Usually, the Collatz function is defined by $C(n)=3n+1$ if $n$ is odd, and $C(n)=\frac{n}{2}$ if $n$ is even. The famous conjecture states that some iterate of $C$ evaluated at $n$ is $1$, for any positive integer $n$.
I've spent a lot of time playing around with this problem, and one thing I've noticed is that the "division by 2" step doesn't seem too crucial to whatever mysterious mechanism governs this behavior.
Specifically, we can reformulate the conjecture (equivalently) without division:
Define $C(n)$ to equal $3n+2^k$, where $k$ is the smallest exponent occurring in the base-2 expansion of the (positive integer) input $n$.
Now, no matter which $n$ we start with, the sequence $C(n),C^2(n),\ldots$ eventually reaches a power of 2.
This is essentially the same as the usual formulation, in which we divide by 2 until the "$k$" value is just zero. (We still must reach a power of 2 before getting to 1.)
Perhaps this version is less convenient computationally since the sequence values get larger and larger.
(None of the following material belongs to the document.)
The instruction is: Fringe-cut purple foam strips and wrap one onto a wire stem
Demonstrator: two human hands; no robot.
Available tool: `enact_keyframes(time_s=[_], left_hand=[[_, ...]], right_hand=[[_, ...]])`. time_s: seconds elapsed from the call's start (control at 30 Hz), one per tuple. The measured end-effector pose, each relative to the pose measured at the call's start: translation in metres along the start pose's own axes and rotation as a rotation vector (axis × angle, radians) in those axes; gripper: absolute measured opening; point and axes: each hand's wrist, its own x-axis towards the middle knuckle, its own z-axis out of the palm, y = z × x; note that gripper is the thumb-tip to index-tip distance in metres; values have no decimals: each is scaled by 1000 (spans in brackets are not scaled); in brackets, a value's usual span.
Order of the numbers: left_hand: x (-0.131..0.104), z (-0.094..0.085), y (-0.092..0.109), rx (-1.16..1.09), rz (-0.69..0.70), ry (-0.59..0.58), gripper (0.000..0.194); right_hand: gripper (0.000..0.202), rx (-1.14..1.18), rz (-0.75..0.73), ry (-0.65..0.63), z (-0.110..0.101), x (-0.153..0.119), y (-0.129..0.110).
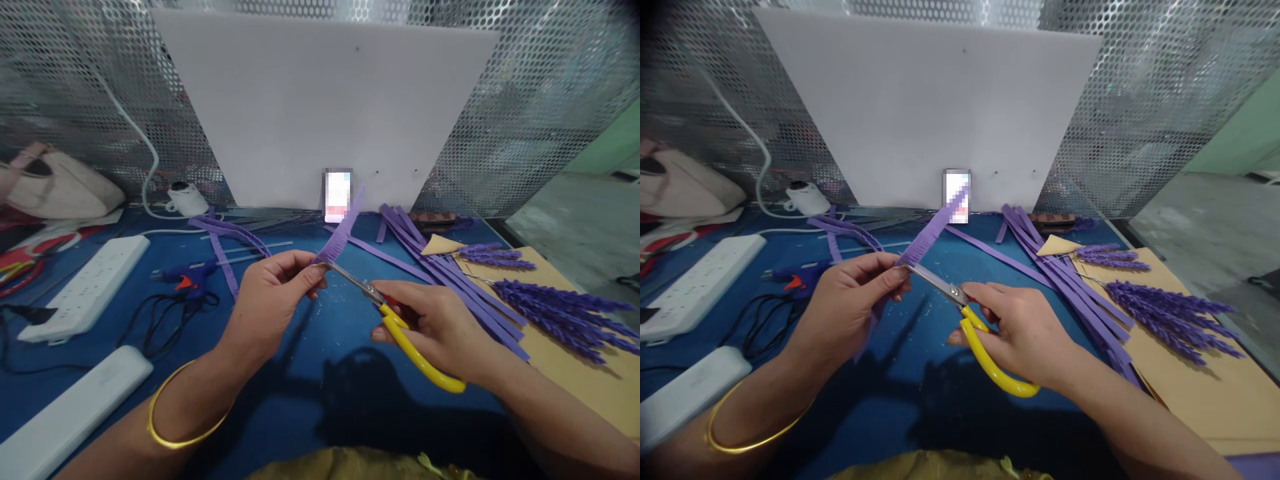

On the other hand, the statement seems, at least notationally, more streamlined.
I'm just wondering if there are other apparent advantages (or disadvantages) to stating the conjecture in this way.
Also, I would appreciate any references to this particular formulation.
Well, yes, you can express the Collatz algorithm without division (although fractions look nicer). Here's just one way to do it to generate odd-only sequences:
If $n+1$ is divisible by $4$, multiply by $1.5$, subtract $1$
If $n-1$ is divisible by $8$, multiply by $0.75$, add $1$
Else multiply $n-1$ by $0.25$
Stated as a somewhat clunky function:
$f(n) = \begin{cases} ((n+1)*1.5)-1) & \mbox{if } n+1 \equiv 0 \mbox{ (mod } 4) \\ ((n-1)*0.75)+1) & \mbox{if } n-1 \equiv 0 \mbox{ (mod } 8) \\ (n-1) * 0.25 & \mbox{if } n-1 \equiv 4 \mbox{ (mod } 8)\end{cases}$
Of course, the distinction between decimal fractions and division is nonexistent. However, this reveals the "hidden" bijection - all integers of the form $8n+5: f(n−1)\frac{1}{4}$ - that produces superset odd numbers.
One reason for this alternative statement of the conjecture is clarity. The even numbers may be fruitfully dismissed as ornaments - although an even-only proof is also possible.